良寛さんへ | 非二元|自分を見失わず幸福に生きる「技と知」

非二元|自分を見失わず幸福に生きる「技と知」

より多くのお金を求めて働く貨幣経済の中で、自分らしく輝きながら、他者と共に幸福に生きる「技と知」を、ライフコーチの矢沢大輔が提案。

京都に来てから、私はどこかのお店でお茶やコーヒーをいただきながら、良寛さんがお書きになった歌集や詩集を読むことが日課となりました。


とりわけ私が心惹かれたのは、手まりつく長歌のこの下りです。


霞立つ 永き春日に 

飯(いい)乞ふ(う)と

里にい行けば 里子ども 

いまは春べと うち群れて 

み寺の門に 手まりつく 

飯(いい)は乞は(わ)ずて 

そが中に うちもまじりぬ 

その中に 一二三四五六七 

汝は歌ひ(い) 我はつき 

我は歌ひ(い) 汝はつき 

つきて歌ひて 

霞立つ 永き春日を 暮らしつるかも 

この里に 手まりつきつつ 子どもらと 

遊ぶ春日は 暮れずともよし


永くなった春の一日、

托鉢に回ろうと村里に出かけてみると、

子供たちが、春の到来を喜び、

寺の門前で手まりをついて遊んでいる。


私は托鉢をやめ、子供たちに仲間入りし、

子供が歌い、私がまりをつき、

続いて私が歌い、子供がまりをつく。


こうして子供たちと戯れる永き春の一日は、

いつまでも暮れなくていいのになぁ。


良寛さんは、この長歌のとおり、その時々においてこの身が触れたもの(手まり遊びをしていた子供たち)と一つになり、お過ごしになられました。


しかし、残念なことに、今の世においては、公園で遊ぶ子供たちに見ず知らずの大人が声をかけようものなら、怪しい人物と思われ、警察に通報されかねない、ある意味、不自由な世の中となりました。


それでも、私は良寛さんのこの歌から、子供が数え歌を歌って良寛さんがまりをつき、良寛さんが歌を歌って子供らがまりをつく。


聞こえる子供の声も、まりをつく手の動きも、跳ね上がるまりの動きも、バラバラにあるのではなく、一如となって活動している。


この一如の動きのあり様を歌にして表現される以前に、良寛さんご自身、托鉢に出てきたこともお忘れになり、子供らとともに一如の活動そのものをお楽しみになっていたこと。


たとえ良寛さんと異なる時代を我々が生きていようとも、この身体と宇宙(環境)とは、今も変わらず、一如となって働き、一糸乱れず調和し、日常生活となって現成していふことに有り難さを感じております。
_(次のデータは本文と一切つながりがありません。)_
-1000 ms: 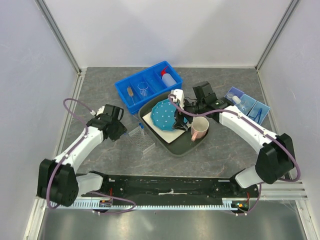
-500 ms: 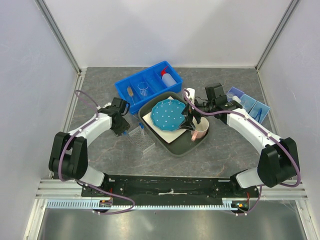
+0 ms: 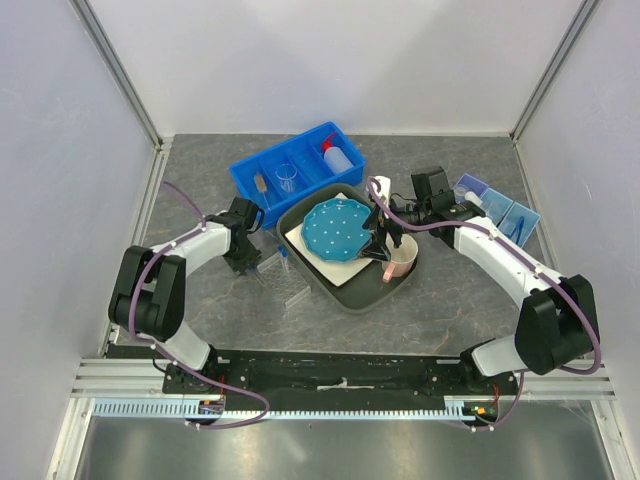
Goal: Organize the chemistry lab equipment
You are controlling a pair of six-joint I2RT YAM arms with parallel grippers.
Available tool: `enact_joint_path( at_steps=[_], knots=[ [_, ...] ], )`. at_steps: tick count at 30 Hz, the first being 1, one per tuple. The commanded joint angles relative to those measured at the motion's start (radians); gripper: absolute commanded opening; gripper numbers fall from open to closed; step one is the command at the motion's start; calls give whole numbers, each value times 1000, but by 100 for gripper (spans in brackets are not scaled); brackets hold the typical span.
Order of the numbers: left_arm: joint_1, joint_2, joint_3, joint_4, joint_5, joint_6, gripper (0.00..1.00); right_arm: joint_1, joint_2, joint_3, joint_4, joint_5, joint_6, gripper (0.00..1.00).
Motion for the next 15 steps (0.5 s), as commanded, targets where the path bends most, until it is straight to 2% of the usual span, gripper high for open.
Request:
enact_joint_path(
  at_steps=[1, 9, 15],
  knots=[
    [2, 14, 10, 24, -63, 5, 38, -8, -30, -6, 28, -39, -24, 89],
    [2, -1, -13, 25, -131, 6, 22, -13, -30, -6, 23, -44, -30, 89],
    [2, -99, -39, 10, -216, 34, 14, -16, -30, -3, 19, -54, -33, 89]
  ],
)
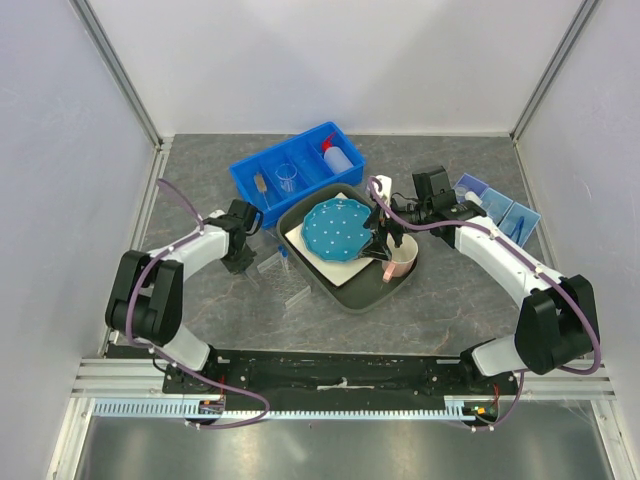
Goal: Organize the chemistry lab equipment
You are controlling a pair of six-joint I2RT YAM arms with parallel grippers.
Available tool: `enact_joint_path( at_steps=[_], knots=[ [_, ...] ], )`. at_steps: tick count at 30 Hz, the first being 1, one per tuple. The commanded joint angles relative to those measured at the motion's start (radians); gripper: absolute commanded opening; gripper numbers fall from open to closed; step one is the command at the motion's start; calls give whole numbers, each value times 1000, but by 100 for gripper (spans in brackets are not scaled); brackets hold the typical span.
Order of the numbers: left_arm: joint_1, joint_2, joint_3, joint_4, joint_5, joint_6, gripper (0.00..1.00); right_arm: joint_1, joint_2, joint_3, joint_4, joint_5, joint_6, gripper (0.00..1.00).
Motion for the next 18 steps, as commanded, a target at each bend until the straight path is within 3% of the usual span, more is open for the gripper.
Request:
enact_joint_path(
  at_steps=[1, 6, 9, 13, 14, 15, 16, 18],
  knots=[
    [3, -104, -27, -5, -147, 42, 14, -6, -28, -3, 18, -53, -26, 90],
    [1, -297, -55, -31, -155, 156, 7, -6, -22, -1, 13, -91, -19, 90],
    [-4, -434, -84, 3, -52, 272, 3, -6, -10, 4, 16, -149, 7, 91],
    [-20, -646, -171, 199, 316, 409, 2, -1, -1, -15, 91, -258, 136, 92],
    [-27, -686, -190, 243, 388, 421, 2, 2, -2, -32, 142, -289, 211, 92],
    [-28, -764, -208, 289, 514, 421, 2, 14, -5, -54, 312, -341, 300, 92],
    [-33, -792, -240, 346, 557, 411, 2, 25, -7, -112, 442, -361, 553, 92],
    [-60, -834, -262, 484, 643, 362, 3, 78, -8, -165, 792, -366, 777, 92]
  ],
)
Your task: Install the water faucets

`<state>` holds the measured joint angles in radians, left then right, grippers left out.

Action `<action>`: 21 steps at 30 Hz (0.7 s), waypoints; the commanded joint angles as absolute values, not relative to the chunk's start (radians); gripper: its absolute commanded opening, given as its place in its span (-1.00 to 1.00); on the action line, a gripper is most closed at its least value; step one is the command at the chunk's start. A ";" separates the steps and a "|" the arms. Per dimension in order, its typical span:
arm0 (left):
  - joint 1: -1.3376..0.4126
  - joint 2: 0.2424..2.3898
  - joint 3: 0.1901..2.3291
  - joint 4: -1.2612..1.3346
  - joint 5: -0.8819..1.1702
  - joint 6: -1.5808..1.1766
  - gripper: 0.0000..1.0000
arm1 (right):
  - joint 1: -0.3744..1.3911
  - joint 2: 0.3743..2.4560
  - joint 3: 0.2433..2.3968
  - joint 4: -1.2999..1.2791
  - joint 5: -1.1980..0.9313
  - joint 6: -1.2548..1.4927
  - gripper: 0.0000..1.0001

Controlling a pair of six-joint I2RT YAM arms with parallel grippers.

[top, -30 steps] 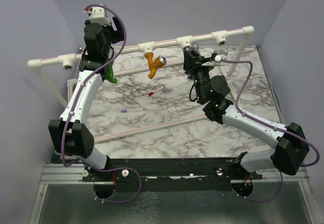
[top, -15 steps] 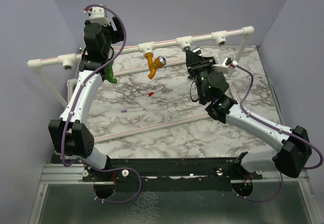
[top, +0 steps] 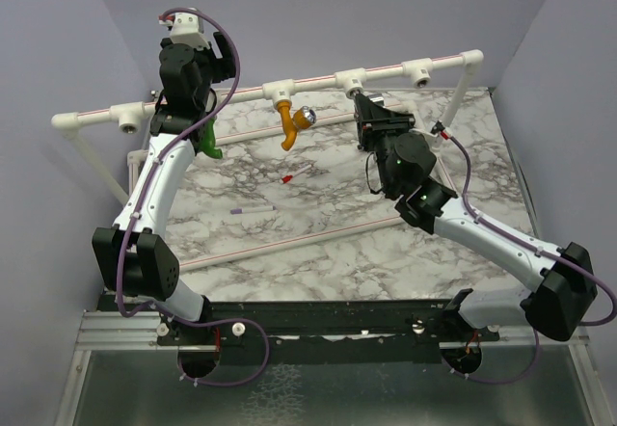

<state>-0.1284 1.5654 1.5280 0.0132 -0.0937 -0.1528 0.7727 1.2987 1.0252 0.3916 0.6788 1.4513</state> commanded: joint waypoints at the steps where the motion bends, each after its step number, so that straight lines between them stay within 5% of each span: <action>1: -0.122 1.674 1.428 -0.255 -0.072 -0.149 0.61 | 0.789 1.309 0.985 0.181 0.605 1.480 -0.99; 14: -0.121 1.676 1.428 -0.255 -0.073 -0.149 0.61 | 0.789 1.294 0.992 0.165 0.625 1.428 -0.99; 21: -0.121 1.678 1.430 -0.254 -0.069 -0.150 0.61 | 0.790 1.269 0.993 0.174 0.657 1.368 -0.62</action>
<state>-0.1268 1.5715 1.5299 0.0177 -0.0933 -0.1535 0.7708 1.2743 1.0260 0.3492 0.6697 1.4452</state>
また、昨夜、良寛さんの歌集を読んでから寝床についたのですが、しばらくすると、どこからともなくリコーダーの音色が聞こえてきました。


曲名は「あの夏へ」「粉雪(レミオロメン)」「前前前世」「A whole new world」などで、どなたが奏でているのかはわかりませんが、それはそれは見事な演奏でした。

ちなみに、昨日、京都では青空の中、粉雪が舞いました。


良寛さんが村里に出られた時、思いもかけず、手まり歌に出会われ、一緒にお遊びになったように、私にも昨夜、思いがけず、リコーダーの音色が聞こえてきて、自分の思いを超えた、この一如の活動に興じておりますと、リコーダーの演奏も手まり遊び同様、永遠には続かず、その終演とともに一如の活動も静まり始め、いつの間にやら眠りに落ちておりました。


そして、今日の昼も、寺町通りにあるコロンボというお店で、美しい盛りつけのたらこスパゲティ定食を食べた後、瓶入りのかわいらしいティラミスとアイスコーヒーをいただきながら、良寛さんの歌集を読んでのんびり過ごしました。




このお店には、子供のための絵本がたくさん置いてあり、その中には、私が二児の父親になった20数年前に買いもとめた「はらぺこあおむし」などもあり、懐かしく思いつつ、良寛さんがここにいらしたなら、どんなふうに子供たちに絵本を読み聞かせ、一緒にお楽しみになったのだろう?


そんなことを思いながら、まだ寒く、短い冬の一日を過ごした次第です。


そして、今夜は、zoomというシステムを使って、東京の方とお話しをします。


良寛さんが生きた時代には、その場所へ赴かねば、お話ができませんでしたので、たいへんなご苦労があったことと想像しますが、今は世界中の誰とでも家にいながらお話しできる便利な時代となりました。


良寛さんがご自分の足を運んで地道にお伝えになり、引き継がれてきた仏法、仏道のあり様を、私はこの時代の機器を使い、この時代の言葉を使って、お伝えしてまいる所存です。


どうかこれからも、歌となり、詩となって現れ、お供ください。